Wednesday, November 14, 2012

Group aims to set national standards for treatment of veterans

Higher Ground forms alliance with veterans recreation organizations


By TONY EVANS
Express Staff Writer

Three attendees at a summit meeting of veterans’ recreation groups that met last week at the Valley Club near Hailey are, from left, Bert Gillett, Higher Ground veterans outreach coordinator, Special Forces Master Sgt. Mike Chesne, and Higher Ground board member Bill Potter. Photo by David N. Seelig

Higher Ground, a nonprofit veterans recreation program developed by locally based Sun Valley Adaptive Sports, met with representatives from eight other related organizations at the Valley Club north of Hailey last week to begin setting national standards for working with U.S. military veterans and their families. 

The organizations have joined to form an alliance that could set standards for a growing industry. 

Higher Ground board member and Vietnam war veteran Bill Potter helped sponsor the meeting, along with the Chichester duPont Foundation, in order to bring accreditation standards to what he said is a burgeoning industry of veterans’ therapeutic recreation companies in the United States.

The four-day workshop was attended by eight organizations similar to Higher Ground, as well as Lt. Col. Tony Forbes, regional director of the Office of the Chairman of the Joint Chiefs of Staff. 

Potter said in an interview that about 5,000 veteran recreation organizations exist in the country, and many could benefit from having established program criteria.
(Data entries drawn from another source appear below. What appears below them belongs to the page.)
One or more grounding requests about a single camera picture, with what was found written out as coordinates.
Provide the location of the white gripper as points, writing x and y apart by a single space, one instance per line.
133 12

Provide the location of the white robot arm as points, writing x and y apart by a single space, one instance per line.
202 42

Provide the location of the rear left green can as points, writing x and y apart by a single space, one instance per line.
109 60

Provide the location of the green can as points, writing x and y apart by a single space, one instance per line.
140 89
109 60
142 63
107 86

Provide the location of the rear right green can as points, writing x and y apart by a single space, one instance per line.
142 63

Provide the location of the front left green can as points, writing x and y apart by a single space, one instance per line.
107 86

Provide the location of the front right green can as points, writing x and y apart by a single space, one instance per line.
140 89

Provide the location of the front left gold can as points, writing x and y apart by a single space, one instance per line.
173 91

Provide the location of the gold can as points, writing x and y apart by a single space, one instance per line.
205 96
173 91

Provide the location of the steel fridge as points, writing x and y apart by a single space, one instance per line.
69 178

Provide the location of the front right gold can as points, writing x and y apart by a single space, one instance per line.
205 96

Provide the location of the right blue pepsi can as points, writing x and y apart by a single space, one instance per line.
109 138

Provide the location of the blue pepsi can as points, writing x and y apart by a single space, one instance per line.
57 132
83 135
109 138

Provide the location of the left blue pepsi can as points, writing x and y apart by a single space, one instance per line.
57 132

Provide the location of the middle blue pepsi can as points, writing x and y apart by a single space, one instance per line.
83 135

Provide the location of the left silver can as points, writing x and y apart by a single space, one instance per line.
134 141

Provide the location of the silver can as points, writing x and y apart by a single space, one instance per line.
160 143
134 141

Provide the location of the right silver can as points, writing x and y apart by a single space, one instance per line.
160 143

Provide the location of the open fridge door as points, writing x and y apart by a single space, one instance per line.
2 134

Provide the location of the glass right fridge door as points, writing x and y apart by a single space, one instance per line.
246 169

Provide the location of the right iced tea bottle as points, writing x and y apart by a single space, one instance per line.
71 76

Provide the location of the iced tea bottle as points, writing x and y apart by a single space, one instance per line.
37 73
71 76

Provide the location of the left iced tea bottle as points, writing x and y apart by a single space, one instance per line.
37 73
“Many of the groups out there have big hearts, but bad practices, or no practices at all,” he said.

Potter, who also represents Healing Waters, a group that teaches veterans to fly fish, said veterans recreation groups can complement, or even replace, established military medical programs aimed at healing soldiers traumatized by war. 

Potter said the government has been slow to react to the need for successful treatment of post-traumatic-stress syndrome and traumatic brain injury in returning veterans.

He said the Veterans Administration has provided “aggressive” pharmaceutical treatments for returning veterans, but that this has not been successful in stemming the tide of suicides in the military.

“There are more vets dying by suicide today than there are dying in the military theater,” Potter said. 

Retired Special Forces Master Sgt. Mike Chesne, who has participated in Higher Ground programs since 2009 and who attended the workshop last week, said Higher Ground marked a turning point for him, getting him involved with other veterans and participating in healthy social and physical activities.

Chesne said that after suffering numerous injuries during nine deployments in Iraq, he followed the U.S. military’s official program for medical retirement.

“It turned me into an overmedicated couch potato,” he said.

Potter said attendees will review information and recommendations gathered at the workshop in an effort to develop accreditation standards that can be used around the country.

“We hope to develop more public private partnerships,” he said.